**THE PROBLEM**
Every line below between the one holding "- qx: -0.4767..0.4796" and the one holding "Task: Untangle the", inclusive, should be copied exactly, and no other line.

----

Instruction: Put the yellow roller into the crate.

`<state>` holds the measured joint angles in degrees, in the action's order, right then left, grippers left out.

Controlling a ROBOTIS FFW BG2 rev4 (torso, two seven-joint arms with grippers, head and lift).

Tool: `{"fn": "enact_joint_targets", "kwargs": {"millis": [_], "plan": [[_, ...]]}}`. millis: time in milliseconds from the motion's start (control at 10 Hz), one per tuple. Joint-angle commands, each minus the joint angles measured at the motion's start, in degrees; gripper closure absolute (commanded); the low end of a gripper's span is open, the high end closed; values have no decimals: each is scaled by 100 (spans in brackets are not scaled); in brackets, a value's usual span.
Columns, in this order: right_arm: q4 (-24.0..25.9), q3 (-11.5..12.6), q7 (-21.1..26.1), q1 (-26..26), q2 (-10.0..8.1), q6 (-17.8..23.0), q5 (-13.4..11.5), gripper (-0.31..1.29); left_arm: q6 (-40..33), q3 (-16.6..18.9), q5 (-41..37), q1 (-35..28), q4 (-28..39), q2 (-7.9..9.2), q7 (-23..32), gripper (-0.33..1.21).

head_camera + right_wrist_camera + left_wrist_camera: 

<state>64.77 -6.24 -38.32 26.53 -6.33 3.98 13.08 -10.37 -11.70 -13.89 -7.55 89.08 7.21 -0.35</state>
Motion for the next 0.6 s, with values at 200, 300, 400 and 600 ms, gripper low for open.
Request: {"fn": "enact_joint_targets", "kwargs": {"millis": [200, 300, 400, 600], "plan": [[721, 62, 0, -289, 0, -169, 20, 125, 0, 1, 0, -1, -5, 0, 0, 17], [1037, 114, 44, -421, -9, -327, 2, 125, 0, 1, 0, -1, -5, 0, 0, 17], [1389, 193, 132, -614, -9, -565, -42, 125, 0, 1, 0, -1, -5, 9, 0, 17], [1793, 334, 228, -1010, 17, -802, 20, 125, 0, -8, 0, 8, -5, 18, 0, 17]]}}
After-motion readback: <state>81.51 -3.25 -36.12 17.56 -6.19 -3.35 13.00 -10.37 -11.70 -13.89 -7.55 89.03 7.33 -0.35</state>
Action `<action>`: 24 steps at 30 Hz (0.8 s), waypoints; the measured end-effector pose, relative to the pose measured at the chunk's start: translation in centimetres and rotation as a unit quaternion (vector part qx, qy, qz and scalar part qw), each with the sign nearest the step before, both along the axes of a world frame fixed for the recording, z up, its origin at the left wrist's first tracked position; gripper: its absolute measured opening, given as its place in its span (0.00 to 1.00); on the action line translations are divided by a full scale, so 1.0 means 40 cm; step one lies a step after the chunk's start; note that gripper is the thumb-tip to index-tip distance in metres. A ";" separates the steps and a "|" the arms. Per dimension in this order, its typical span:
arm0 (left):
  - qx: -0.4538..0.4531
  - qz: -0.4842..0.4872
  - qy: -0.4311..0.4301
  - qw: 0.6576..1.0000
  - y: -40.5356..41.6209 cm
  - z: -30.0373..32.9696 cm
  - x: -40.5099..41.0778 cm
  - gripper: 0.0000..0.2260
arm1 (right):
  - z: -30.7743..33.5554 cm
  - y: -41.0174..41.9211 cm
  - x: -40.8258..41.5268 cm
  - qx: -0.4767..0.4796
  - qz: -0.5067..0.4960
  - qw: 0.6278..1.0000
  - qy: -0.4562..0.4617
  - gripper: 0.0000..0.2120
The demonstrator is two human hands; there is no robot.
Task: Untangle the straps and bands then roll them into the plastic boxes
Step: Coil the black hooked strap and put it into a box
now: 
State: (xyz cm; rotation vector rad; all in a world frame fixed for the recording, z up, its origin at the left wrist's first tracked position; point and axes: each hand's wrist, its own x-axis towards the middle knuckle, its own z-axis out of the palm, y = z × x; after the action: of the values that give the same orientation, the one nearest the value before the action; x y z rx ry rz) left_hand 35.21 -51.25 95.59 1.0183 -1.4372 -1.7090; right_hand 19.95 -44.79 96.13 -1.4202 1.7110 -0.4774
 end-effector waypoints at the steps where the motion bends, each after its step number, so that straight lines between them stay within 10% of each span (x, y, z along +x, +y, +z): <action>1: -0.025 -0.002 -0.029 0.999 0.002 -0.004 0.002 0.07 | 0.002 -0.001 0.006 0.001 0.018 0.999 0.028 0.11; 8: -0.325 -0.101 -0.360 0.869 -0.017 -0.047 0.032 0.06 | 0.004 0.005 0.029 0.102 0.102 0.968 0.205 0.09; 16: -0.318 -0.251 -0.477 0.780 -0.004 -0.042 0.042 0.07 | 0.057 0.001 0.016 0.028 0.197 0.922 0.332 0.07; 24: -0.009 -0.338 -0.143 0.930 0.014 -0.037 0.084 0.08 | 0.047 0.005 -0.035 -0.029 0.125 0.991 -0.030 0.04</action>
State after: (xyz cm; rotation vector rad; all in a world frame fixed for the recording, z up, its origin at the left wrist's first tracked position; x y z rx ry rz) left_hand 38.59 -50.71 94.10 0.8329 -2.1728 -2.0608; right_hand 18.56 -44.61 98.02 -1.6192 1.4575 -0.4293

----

**SOLUTION**
  - qx: -0.4767..0.4796
  - qz: -0.5067..0.4960
  - qw: 0.6278..1.0000
  - qy: -0.4562..0.4617
  - gripper: 0.0000..0.2120
The demonstrator is two human hands; there is no robot.
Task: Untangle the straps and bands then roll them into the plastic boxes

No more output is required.